This project demonstrates an automated human scream detection system using Machine Learning and Deep Learning techniques. Scream detection plays a crucial role in public safety, surveillance, and emergency response systems. In this project, audio recordings are processed, converted into meaningful feature representations (MFCCs), and classified to identify whether a scream is present. This project was developed as part of my final-year project focusing on real-time threat detection and audio-based crime prevention.
- Project Overview
- Why I Chose This Project
- Problem This Project Solves
- Dataset
- Flow of the Project
- Files in This Repository
- Tech Stack Used and Why
- Usage Instructions
- Results and Insights
- Author
- Contact
The objective of this project is to automatically detect human screams from audio samples. Using a deep learning classification model, the system identifies whether a given audio segment contains a scream or not. The project includes steps like audio preprocessing, MFCC feature extraction, model development, evaluation, and prediction. This pipeline enables efficient and accurate acoustic-based threat detection.

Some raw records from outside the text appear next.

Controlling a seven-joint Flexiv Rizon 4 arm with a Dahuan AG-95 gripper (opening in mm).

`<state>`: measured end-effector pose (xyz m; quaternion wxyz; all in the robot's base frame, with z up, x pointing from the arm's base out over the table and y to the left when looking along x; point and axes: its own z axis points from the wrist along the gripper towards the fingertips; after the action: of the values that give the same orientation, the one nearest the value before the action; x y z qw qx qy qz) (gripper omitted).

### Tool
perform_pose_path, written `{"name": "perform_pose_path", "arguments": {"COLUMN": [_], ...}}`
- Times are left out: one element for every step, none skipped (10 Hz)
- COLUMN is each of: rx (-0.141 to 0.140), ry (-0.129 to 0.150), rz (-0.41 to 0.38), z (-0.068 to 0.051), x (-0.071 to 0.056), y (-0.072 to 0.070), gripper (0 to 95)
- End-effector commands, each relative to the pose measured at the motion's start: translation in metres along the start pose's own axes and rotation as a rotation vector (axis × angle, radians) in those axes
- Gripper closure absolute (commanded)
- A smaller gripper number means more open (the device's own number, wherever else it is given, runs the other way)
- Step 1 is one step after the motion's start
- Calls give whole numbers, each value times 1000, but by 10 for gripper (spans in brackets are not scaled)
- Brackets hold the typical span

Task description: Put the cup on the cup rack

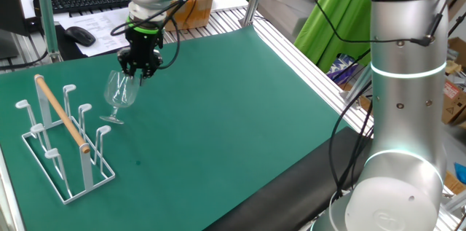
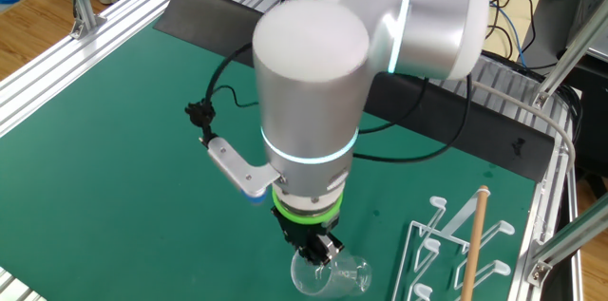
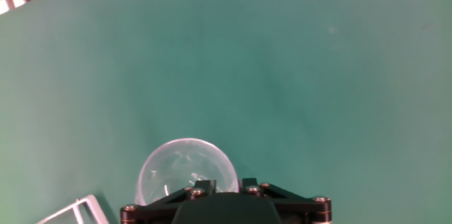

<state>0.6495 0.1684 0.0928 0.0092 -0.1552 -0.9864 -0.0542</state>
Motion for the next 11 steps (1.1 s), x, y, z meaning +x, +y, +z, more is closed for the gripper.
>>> {"name": "perform_pose_path", "arguments": {"rx": [-4,-6,-7,-6,-8,-7,-7,-11,-12,-11,-10], "ry": [-13,-20,-23,-21,-18,-11,-3,3,4,3,2], "rz": [6,11,12,10,9,4,-4,-6,-6,-7,-9], "z": [-1,2,2,1,0,-4,-10,-13,-13,-13,-13], "x": [2,2,2,1,0,-5,-12,-16,-16,-17,-17], "y": [-2,-2,-2,-2,-2,-5,-8,-10,-10,-10,-10], "gripper": [570,570,570,570,570,570,570,570,570,570,570]}}
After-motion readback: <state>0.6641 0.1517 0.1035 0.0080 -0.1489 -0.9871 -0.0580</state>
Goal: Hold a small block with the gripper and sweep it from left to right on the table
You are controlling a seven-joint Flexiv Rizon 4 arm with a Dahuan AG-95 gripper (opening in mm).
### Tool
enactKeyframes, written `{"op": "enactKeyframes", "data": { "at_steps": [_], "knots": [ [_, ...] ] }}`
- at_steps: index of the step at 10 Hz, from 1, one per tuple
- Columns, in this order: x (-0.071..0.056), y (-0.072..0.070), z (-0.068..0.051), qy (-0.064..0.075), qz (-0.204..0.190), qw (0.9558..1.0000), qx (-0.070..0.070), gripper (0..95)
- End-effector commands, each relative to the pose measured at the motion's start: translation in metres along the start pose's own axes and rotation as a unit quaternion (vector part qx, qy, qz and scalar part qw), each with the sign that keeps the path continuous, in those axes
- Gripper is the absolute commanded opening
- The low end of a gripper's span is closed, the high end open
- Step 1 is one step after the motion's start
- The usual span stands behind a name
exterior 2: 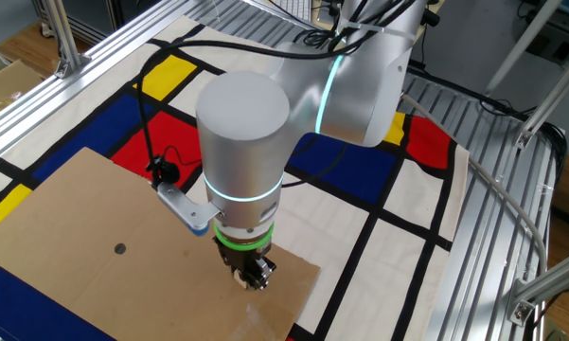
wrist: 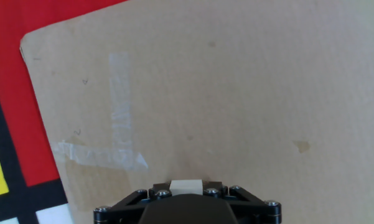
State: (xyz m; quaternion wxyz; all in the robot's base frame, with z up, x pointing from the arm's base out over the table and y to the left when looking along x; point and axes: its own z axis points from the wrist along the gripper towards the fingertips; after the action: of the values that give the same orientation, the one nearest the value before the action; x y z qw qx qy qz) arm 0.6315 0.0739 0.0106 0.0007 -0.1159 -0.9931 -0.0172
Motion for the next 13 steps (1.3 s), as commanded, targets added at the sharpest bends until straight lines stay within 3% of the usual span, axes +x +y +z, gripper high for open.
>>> {"op": "enactKeyframes", "data": {
  "at_steps": [1, 6, 8, 12, 13],
  "knots": [
    [0.001, 0.000, -0.002, 0.001, 0.002, 1.0000, -0.006, 38.0],
    [0.003, -0.003, -0.014, 0.002, 0.008, 0.9997, -0.023, 38.0],
    [0.006, -0.006, -0.026, 0.008, 0.009, 0.9993, -0.034, 38.0],
    [0.013, -0.016, -0.047, 0.016, 0.004, 0.9993, -0.033, 38.0],
    [0.015, -0.019, -0.052, 0.021, 0.002, 0.9995, -0.024, 19.0]
  ]
}}
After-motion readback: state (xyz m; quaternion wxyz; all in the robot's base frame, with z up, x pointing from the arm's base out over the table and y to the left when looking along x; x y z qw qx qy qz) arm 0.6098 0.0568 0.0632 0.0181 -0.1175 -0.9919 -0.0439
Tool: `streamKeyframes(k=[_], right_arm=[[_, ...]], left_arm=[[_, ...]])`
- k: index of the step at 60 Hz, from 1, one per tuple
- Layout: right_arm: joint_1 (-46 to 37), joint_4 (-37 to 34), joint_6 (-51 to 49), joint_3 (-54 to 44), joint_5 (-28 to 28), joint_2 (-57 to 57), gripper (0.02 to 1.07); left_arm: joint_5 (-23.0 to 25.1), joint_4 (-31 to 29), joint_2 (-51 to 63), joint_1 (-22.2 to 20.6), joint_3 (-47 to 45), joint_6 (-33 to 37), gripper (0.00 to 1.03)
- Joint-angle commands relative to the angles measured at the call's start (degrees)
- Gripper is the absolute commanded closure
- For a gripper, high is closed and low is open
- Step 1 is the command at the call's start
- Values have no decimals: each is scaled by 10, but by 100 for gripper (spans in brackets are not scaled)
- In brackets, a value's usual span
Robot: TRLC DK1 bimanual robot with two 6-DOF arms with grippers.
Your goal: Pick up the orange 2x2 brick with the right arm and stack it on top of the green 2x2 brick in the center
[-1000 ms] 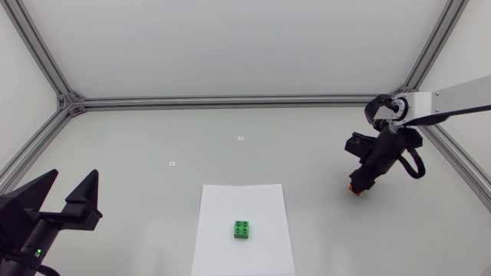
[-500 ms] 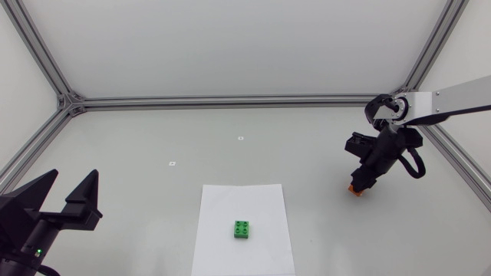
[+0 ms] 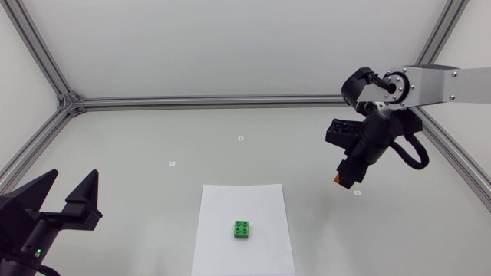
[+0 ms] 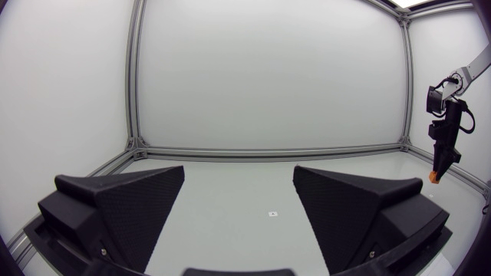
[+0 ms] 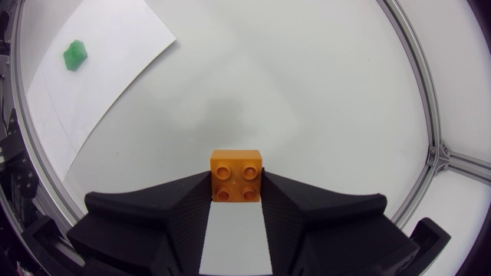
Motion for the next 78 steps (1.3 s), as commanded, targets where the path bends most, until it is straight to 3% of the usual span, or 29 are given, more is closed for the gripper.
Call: streamKeyframes(k=[1, 14, 32, 52, 78], right_arm=[[51, -17, 31, -18, 8, -15, 101], [182, -26, 99, -8, 12, -17, 101], [298, -20, 147, 17, 12, 17, 101], [360, 3, 142, 30, 9, 34, 101], [379, 40, 75, 31, -17, 56, 101]], left_arm=[[3, -8, -5, 2, -23, 7, 4], [3, -8, -5, 2, -23, 7, 4], [3, -8, -5, 2, -23, 7, 4], [3, -8, -5, 2, -23, 7, 4], [3, -8, -5, 2, -23, 7, 4]])
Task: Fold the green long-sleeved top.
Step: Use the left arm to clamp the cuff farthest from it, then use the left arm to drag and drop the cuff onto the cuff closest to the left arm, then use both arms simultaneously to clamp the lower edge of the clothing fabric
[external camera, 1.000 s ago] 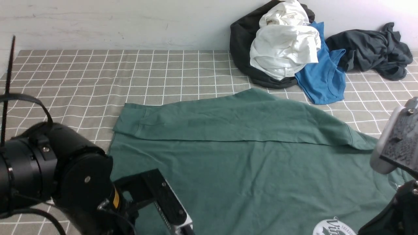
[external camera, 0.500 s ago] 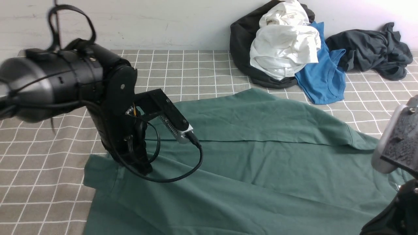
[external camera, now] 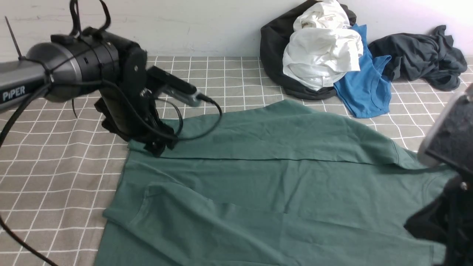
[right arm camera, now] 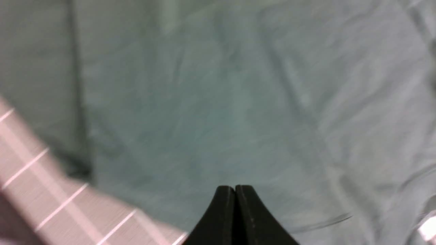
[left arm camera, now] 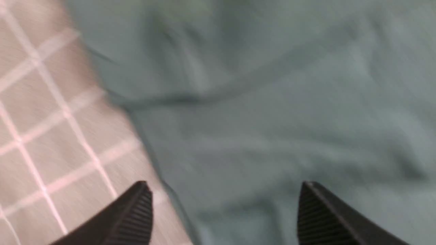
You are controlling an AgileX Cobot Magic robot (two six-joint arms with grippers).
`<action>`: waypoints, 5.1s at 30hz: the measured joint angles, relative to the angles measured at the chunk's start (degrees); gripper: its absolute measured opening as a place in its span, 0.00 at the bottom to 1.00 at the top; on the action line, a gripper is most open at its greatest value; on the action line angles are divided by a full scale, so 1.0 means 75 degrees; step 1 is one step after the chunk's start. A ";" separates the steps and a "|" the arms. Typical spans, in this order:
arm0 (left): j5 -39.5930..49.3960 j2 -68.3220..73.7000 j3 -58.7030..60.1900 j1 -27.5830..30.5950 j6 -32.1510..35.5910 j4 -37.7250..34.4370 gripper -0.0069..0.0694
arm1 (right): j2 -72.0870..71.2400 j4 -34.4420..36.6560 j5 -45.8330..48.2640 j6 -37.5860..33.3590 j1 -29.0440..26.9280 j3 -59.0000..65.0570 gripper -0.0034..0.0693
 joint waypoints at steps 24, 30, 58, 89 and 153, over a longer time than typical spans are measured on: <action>0.0410 0.2487 -0.2384 0.0742 0.0837 -0.2013 0.68 | 0.1278 -0.0703 -0.0668 0.0695 0.0000 -0.0390 0.03; 0.0410 0.2536 -0.2416 0.0742 0.0870 -0.1679 0.43 | 0.1278 -0.0703 -0.0675 0.0695 0.0000 -0.0390 0.03; 0.1592 -0.0636 0.0129 0.0746 0.0267 -0.2049 0.10 | 0.1278 -0.0981 -0.0472 0.0704 0.0000 -0.0390 0.03; -0.0085 -0.3949 0.6797 -0.3708 0.3813 -0.1908 0.75 | 0.0916 0.0615 0.0875 0.0402 0.1828 0.0860 0.68; -0.0140 -0.5018 0.7438 -0.3691 0.0878 0.0244 0.10 | 0.1094 -0.1563 -0.1602 -0.0106 0.1828 0.3336 0.70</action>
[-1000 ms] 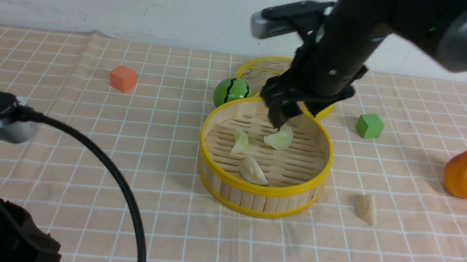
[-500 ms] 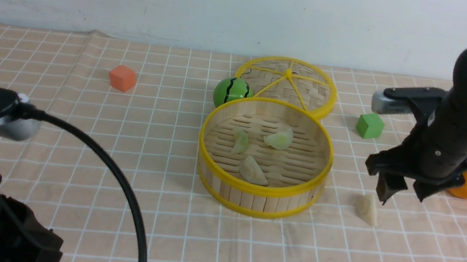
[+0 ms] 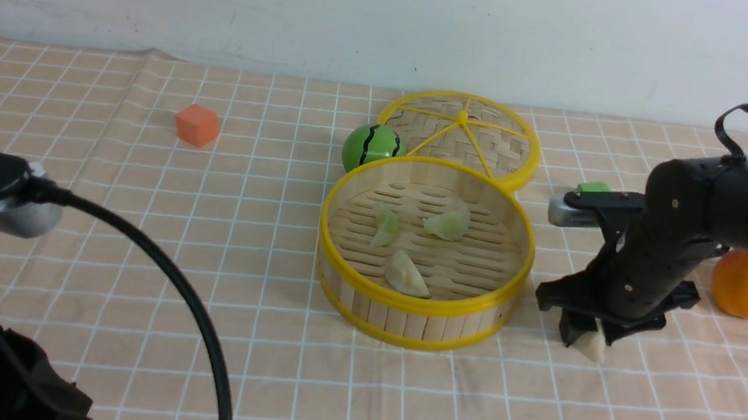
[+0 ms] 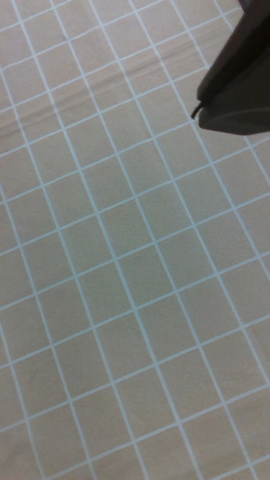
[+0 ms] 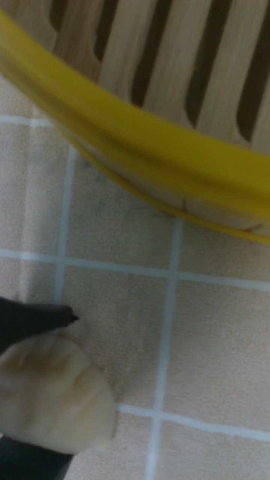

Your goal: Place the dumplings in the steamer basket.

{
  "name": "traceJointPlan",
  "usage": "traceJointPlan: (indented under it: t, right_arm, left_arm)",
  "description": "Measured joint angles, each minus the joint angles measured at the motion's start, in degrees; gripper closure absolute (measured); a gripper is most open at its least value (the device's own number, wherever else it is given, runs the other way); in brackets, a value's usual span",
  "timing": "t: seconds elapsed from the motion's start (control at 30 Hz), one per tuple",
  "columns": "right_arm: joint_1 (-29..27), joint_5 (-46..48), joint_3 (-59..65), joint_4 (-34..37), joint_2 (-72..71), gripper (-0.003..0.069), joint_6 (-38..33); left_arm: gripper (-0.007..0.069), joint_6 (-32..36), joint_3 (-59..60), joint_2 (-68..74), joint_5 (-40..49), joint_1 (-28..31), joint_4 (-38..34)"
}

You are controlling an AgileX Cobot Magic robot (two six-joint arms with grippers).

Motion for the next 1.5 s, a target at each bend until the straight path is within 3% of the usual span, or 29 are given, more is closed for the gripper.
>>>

Human scream detection is crucial for applications such as public safety monitoring, surveillance, emergency response, and crime prevention. I chose this project because it involves real-world problem solving using deep learning techniques on audio data. Working on this project helped me understand audio signal processing, feature extraction with MFCC, and building classification models. It also strengthened my ability to develop systems that can turn raw audio data into actionable insights.
In emergency or high-risk situations, recognizing human screams quickly is critical. Manual monitoring of audio feeds is inefficient and prone to errors. This project provides an automated solution to detect screams, enabling faster responses to potential emergencies, improving public safety, and assisting law enforcement agencies in real-time threat detection.
The dataset used consists of labeled audio recordings, categorized as scream and non-scream. It contains a variety of environmental sounds, human vocal expressions, and background noise to make the model robust across different scenarios.
Dataset Link: Download Human Scream Detection Dataset from Kaggle
For feature extraction, each audio file is preprocessed (trimmed, resampled, converted to mono) and then transformed into MFCC (Mel-Frequency Cepstral Coefficients) features. These features serve as input to the deep learning classification model.
The workflow of this project is designed to transform raw audio into meaningful predictions. The steps include:
1. Load Dataset
Audio files are loaded from scream and non-scream folders.
2. Audio Preprocessing
- Noise reduction
- Resampling to a fixed rate
- Conversion to mono
- Normalization
3. Feature Extraction (MFCC)
MFCCs are extracted from each audio file to convert waveform signals into frequency-based feature representations.
4. Splitting the Dataset
The dataset is divided into training and testing subsets to evaluate model performance.
5. Model Building
Maching Learning Models like SVM , RF and deep learning classification model CNN is built using layers such as:
- Dense layers
- Dropout for regularization
- Softmax/Sigmoid output layer (depending on binary/multi-class setup)
6. Model Training
The model is trained on MFCC feature vectors for optimal classification.
7. Evaluation
Accuracy, loss curves, and confusion matrix are generated to measure model performance.
8. Prediction
The trained model predicts whether new audio samples contain a scream.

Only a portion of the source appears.